Ik herinner me een tijd waarin mensen op de vlucht steunen niet alleen goed maar ook apolitiek was.
U bent zich er waarschijnlijk niet van bewust, maar als u uw huis openstelt voor iemand zonder papieren, kunt u in theorie beschouwd worden als een mensensmokkelaar. In de Europese wetgeving wordt mensensmokkel namelijk gedefinieerd als: ‘Het opzettelijk helpen van een vreemdeling om zonder toestemming een land binnen te komen of er te verblijven, op welke manier dan ook, met welk doel dan ook, met of zonder tussenkomst van een financiële of andere materiële beloning.’ Er wordt expliciet geen onderscheid gemaakt tussen uitbuiting en solidariteit, tussen smokkelaars en ngo’s of activisten.
Ik herinner me een tijd waarin mensen op de vlucht steunen niet alleen goed maar ook apolitiek was.
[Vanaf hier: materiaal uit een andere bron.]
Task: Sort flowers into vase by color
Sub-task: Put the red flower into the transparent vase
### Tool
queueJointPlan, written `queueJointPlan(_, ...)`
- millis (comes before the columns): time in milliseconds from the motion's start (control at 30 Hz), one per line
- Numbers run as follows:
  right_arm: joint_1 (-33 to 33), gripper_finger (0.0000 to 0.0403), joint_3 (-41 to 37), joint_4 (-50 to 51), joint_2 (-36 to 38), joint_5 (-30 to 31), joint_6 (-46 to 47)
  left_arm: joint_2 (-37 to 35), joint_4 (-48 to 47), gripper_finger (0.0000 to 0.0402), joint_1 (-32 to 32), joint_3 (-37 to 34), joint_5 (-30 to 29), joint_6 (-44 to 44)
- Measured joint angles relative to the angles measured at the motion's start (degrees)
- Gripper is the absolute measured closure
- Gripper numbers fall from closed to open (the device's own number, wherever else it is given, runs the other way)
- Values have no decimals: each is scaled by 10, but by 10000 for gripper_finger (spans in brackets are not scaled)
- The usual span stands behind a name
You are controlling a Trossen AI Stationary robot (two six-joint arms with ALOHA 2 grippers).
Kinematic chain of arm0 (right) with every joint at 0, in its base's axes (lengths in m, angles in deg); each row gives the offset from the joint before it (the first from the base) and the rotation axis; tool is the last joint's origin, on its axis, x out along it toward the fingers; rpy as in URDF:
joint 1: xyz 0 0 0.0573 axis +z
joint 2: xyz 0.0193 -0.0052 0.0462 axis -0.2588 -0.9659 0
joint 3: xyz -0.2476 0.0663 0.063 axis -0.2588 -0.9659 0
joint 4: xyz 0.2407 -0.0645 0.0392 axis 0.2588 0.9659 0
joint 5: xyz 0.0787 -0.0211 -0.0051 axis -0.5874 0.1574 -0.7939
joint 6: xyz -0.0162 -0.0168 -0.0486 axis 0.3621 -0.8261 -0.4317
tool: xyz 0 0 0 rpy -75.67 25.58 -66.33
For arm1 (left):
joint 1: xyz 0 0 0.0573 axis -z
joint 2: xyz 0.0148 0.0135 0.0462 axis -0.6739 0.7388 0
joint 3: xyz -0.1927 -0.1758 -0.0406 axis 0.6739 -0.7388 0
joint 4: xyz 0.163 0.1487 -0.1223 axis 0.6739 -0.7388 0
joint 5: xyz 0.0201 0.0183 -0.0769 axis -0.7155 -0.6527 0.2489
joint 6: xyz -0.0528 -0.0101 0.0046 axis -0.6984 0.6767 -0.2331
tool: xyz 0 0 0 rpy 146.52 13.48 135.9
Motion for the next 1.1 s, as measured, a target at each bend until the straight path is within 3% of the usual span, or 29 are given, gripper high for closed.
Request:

Op school waren er talloze campagnes over: hoe JIJ het verschil kunt maken, documentaires die je moesten activeren, gastvrije gemeentes, inzamelacties, de klas die zich inzette voor dat ene gezin. Het heette caritas, naastenliefde, goed burgerschap. Bovendien werd er niet zo’n onderscheid gemaakt tussen ‘legale’ en ‘illegale’ vluchtelingen. Het was geen vraag wie er wel of niet recht had op solidariteit.
Tot nog toe zijn vooral mensen op de vlucht slachtoffer van de vage antismokkelwetgeving. In uitzonderlijk korte rechtszaken (gemiddeld 37 minuten), op basis van flinterdun bewijs, krijgen ze disproportioneel lange straffen uitgedeeld (gemiddeld 46 jaar).
Een uitbreiding van de Europese ‘faciliteringsrichtlijn’ waar de volgende maanden over wordt gestemd, zal het onderscheid tussen smokkel en hulp nog kleiner maken. Iemand drinkwater geven in de Sahara kan zomaar een misdaad zijn, informatie leveren over veilige plekken of routes kan je tot drie jaar cel kosten. Wie niet meespeelt met het Europese migratiebeleid, wie ‘naastenliefde’ weigert op te geven, is voortaan de facto een gangster.
Het is bon ton voor rechtse politici om zich luid en trots in te zetten voor de ‘strijd tegen mensensmokkel’. Zo duiden ze makkelijk een schuldige aan en pretenderen ze om mensen te geven. Alleen blijkt dat engagement het alibi voor het installeren van een angstregime.
Wie tegen het beleid ingaat of verantwoordelijkheid opneemt voor anderen tijdens het vluchten, kan snel worden vervolgd. Maar zij die veel geld verdienen aan de mensensmokkel blijven buiten schot. De Europese Unie werkt steeds nauwer samen met het Libische regime en schudt druk handjes met bekende smokkelprinsen.
Ik wil niemand ontmoedigen om aan solidariteit te doen, integendeel. Aangezien de ‘niemand is illegaal’-beweging almaar minder lijkt aan te slaan, stel ik voor dat we eens ‘iedereen is illegaal’ proberen. Moeilijk kan dat niet zijn.